> [WHAT IS REQUIRED]: Say how many lines in the records contain the string "parts". Nothing but the number should be given.
[[ EXCERPTED RECORDS, beginning ]]
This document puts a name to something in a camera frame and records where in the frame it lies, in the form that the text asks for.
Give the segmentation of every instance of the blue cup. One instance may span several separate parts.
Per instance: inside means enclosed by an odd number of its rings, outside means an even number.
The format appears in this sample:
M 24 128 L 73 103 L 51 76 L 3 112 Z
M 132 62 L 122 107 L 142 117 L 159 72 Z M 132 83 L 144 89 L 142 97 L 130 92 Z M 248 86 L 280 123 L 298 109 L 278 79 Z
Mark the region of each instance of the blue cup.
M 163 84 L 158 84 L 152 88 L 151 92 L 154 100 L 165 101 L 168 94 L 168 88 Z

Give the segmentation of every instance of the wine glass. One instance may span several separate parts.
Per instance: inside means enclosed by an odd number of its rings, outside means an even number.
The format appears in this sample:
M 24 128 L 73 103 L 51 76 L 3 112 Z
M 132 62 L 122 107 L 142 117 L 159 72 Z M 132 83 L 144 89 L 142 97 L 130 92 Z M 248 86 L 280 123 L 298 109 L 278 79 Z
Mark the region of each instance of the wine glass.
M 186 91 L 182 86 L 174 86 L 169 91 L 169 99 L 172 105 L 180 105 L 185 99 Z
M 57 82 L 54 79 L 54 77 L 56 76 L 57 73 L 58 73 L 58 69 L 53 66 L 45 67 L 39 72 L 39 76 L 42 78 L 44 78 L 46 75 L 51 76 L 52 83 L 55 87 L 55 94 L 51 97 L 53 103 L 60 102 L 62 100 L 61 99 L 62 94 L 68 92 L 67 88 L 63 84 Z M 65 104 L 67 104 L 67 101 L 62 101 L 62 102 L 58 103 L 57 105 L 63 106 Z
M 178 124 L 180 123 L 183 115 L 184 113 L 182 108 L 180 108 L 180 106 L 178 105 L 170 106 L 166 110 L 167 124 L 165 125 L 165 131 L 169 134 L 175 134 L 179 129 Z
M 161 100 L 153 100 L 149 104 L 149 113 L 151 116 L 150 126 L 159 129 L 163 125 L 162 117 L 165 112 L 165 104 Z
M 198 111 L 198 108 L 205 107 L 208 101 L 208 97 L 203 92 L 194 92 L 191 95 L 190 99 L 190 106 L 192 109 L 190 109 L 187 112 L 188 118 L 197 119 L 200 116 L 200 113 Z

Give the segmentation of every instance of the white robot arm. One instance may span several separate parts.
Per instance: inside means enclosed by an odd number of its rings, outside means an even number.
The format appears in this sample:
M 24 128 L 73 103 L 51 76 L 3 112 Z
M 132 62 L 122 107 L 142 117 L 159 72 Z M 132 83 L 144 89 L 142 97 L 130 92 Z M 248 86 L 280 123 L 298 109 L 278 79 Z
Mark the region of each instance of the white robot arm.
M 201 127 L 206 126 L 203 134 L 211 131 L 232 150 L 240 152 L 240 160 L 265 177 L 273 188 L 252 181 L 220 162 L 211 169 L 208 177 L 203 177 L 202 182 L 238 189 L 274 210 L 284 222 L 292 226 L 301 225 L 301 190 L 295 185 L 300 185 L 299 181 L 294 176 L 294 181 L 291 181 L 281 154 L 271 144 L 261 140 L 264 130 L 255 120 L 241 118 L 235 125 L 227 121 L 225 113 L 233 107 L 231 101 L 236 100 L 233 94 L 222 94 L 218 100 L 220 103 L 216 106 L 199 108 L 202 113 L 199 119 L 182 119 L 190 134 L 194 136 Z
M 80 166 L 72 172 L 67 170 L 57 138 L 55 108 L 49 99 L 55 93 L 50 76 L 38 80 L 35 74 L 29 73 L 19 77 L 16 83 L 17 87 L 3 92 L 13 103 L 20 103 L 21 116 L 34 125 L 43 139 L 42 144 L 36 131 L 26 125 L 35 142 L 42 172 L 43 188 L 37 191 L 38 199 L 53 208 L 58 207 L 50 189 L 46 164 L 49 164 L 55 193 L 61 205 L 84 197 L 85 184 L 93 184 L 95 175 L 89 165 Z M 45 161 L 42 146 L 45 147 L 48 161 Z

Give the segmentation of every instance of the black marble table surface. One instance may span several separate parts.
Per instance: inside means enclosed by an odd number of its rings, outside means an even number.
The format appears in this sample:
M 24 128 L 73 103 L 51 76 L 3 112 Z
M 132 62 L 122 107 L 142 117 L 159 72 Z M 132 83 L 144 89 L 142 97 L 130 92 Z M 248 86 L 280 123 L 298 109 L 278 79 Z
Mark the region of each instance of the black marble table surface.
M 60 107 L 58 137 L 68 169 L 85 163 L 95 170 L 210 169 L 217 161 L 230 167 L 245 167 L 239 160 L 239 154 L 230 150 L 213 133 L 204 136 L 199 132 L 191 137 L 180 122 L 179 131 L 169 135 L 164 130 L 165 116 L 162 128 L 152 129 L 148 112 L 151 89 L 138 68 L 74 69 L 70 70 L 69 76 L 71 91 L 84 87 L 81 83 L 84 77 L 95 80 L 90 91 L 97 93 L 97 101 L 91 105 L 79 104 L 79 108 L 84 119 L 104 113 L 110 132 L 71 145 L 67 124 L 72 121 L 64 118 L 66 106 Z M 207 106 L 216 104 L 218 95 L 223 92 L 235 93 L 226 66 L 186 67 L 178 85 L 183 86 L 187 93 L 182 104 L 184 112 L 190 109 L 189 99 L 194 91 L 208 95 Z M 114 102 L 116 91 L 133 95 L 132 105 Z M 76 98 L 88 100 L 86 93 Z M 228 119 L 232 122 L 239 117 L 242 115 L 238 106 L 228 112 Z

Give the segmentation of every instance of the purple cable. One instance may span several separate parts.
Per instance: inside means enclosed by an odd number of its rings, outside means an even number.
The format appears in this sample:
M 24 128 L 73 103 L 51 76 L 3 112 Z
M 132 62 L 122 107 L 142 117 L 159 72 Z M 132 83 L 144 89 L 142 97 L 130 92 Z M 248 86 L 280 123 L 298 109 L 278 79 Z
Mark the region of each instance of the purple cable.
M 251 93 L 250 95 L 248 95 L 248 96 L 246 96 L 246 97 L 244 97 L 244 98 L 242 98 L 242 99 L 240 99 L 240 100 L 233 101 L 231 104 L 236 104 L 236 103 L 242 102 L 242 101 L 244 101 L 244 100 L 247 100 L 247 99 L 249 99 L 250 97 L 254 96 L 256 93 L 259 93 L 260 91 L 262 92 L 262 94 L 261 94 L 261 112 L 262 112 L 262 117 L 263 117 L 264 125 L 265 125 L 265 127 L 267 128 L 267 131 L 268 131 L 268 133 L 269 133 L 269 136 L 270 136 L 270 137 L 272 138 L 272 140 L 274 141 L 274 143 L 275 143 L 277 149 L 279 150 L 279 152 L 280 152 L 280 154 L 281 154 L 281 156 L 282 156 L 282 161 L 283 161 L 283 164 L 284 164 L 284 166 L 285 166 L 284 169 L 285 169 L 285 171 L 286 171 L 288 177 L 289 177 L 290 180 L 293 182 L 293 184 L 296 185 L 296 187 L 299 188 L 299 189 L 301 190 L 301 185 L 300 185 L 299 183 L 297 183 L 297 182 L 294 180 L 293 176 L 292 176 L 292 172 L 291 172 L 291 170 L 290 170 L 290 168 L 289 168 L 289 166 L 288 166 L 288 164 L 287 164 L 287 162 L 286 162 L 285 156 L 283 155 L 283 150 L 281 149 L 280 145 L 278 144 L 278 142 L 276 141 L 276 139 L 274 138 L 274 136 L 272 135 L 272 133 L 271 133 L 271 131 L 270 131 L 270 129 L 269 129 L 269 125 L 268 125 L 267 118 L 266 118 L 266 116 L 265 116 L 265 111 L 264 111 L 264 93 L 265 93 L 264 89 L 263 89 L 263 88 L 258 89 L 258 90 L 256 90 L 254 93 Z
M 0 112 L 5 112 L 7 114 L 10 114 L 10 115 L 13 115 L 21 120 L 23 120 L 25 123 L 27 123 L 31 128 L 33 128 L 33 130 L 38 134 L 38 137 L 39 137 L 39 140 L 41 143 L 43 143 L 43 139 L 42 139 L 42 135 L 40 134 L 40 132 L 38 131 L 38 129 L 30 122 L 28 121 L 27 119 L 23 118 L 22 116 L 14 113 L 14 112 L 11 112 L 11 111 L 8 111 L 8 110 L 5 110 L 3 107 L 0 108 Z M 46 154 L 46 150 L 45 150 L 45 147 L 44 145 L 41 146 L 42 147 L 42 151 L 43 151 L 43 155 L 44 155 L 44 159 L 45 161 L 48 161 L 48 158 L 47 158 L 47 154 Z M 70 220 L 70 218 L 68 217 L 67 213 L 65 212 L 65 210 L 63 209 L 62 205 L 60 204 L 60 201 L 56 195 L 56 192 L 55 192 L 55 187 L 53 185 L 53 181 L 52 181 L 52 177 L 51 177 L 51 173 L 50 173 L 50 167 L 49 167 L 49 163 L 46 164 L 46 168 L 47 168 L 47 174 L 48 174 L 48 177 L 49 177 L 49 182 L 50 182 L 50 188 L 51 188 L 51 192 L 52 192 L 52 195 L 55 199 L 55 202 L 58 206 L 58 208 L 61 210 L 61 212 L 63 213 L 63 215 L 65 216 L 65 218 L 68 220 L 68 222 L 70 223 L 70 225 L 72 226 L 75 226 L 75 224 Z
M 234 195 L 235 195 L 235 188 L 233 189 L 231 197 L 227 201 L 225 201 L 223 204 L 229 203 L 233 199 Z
[[ EXCERPTED RECORDS, end ]]
> [TASK RESPONSE]: 5